Single-atom catalysis (SAC) is an exciting term that has been widely used lately. It is a recently established field that aims to bring the advantages of both heterogeneous and homogeneous catalysis together. Exciting, but difficult to realize. To develop this field, many low–cost and high–cost devices have been build to synthesize and characterize such materials. In this work we show the advantages of using atom isolated catalysts despite its tough synthesis procedures.
We first demonstrated a design and kinetic testing strategy for synthesizing isolated pairs of active sites. We show the unique performance and explain solvent based kinetics related to isolated sites as a means of identifying the pair versus the isolated site.
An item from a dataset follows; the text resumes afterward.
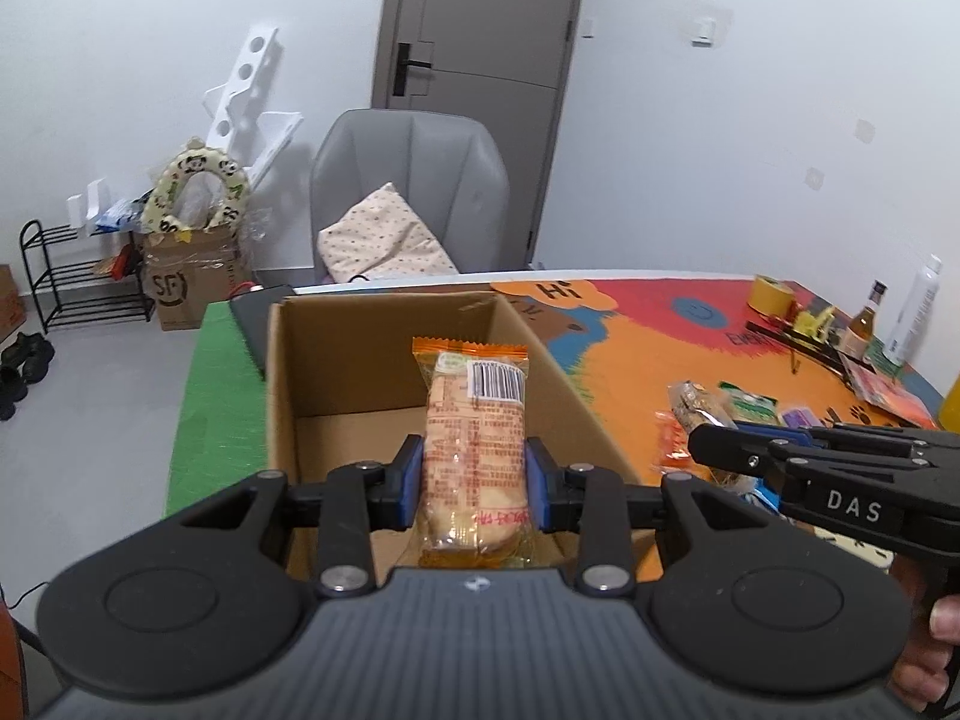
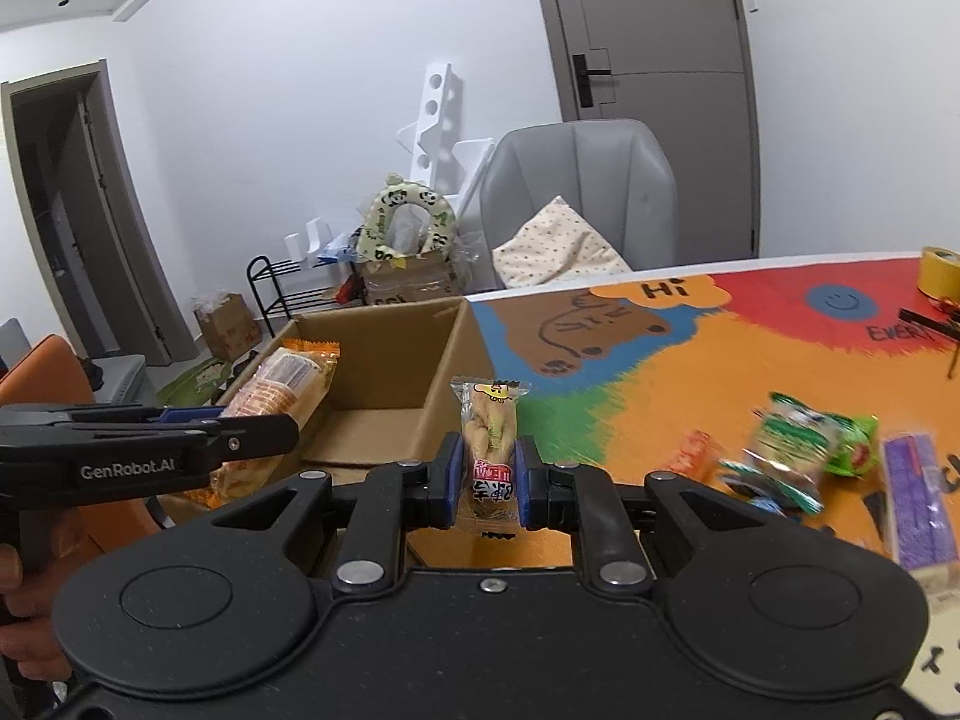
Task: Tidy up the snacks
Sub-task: 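Carry the bread roll into the box with the left tool while the right tool carries its stick, then release the snack stick into the box with the right tool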
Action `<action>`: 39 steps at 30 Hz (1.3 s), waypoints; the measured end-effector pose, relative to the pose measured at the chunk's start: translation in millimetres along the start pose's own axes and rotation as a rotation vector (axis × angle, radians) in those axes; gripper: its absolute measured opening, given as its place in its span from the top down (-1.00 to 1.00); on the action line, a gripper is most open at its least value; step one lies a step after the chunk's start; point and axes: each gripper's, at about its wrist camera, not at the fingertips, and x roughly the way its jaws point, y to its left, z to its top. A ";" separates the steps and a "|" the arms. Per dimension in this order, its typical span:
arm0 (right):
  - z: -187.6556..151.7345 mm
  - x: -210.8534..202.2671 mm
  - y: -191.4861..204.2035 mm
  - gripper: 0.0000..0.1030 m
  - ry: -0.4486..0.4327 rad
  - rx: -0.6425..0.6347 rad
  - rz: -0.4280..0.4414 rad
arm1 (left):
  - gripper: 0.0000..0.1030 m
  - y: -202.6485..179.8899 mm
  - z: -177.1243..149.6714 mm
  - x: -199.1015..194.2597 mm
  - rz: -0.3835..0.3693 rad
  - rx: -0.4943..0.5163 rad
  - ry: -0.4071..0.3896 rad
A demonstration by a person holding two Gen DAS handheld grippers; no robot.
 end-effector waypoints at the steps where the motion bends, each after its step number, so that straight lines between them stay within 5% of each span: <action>1: 2.2 1.4 2.7 0.68 -0.002 -0.004 0.004 | 0.35 3.6 1.4 0.7 0.006 -0.008 0.001; 8: 14.8 12.2 22.2 0.68 -0.019 -0.027 0.034 | 0.34 19.5 8.7 2.9 0.039 -0.002 0.024; 17: 17.3 24.0 39.4 0.68 -0.012 -0.021 0.080 | -0.02 28.9 6.9 -1.8 0.051 -0.019 0.032; 24: 17.4 22.4 36.2 -0.01 -0.005 0.003 0.089 | -0.45 29.8 5.7 -6.2 0.069 -0.034 0.019; 31: 9.8 8.2 15.9 -0.18 -0.005 0.033 0.037 | -0.74 19.5 7.6 -7.2 0.072 -0.019 0.005; 39: -0.8 -11.7 -12.3 -0.22 0.002 0.083 -0.028 | -0.82 -0.1 4.0 0.5 0.028 -0.007 0.033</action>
We explain that the use of such model reactions is only possible with low-background reactions of the support because of (i) higher signal to noise ration, (ii) chemical isolation instead of only physical isolation, (iii) suppressing metal-support interaction for catalysis.
Moreover, proving that isolated atoms outperform their nanoparticle counterparts is of vital importance and discussed as well. We exemplify this in a photocatalytic model reaction and show the performance of these materials and rationalize their inefficiencies. The model reaction is of further interest to sustainable hydrocarbon decomposition. We in addition show that organic deposition decreases the bandgap of TiO₂ which was used to improve the energy efficiency of oxidation.
We then mention the use of a super dissolution model of Rh/Al₂O₃ combinations to do catalysis. In this material, strong rhodium-aluminate bonds are formed which can be broken at high reducing environment under high temperatures. We show that in the case of Rh/Al₂O₃, the deactivation caused by sintering can temporarily be prevented using the dissolution/exsolution of metal atoms into/from the support. We design and synthesize a series of single-atom catalysts and study the impact of exsolution in the dry reforming of methane at 700–900 °C. The catalysts’ performance increases with increasing reaction time, as the rhodium atoms migrate from the subsurface to the surface.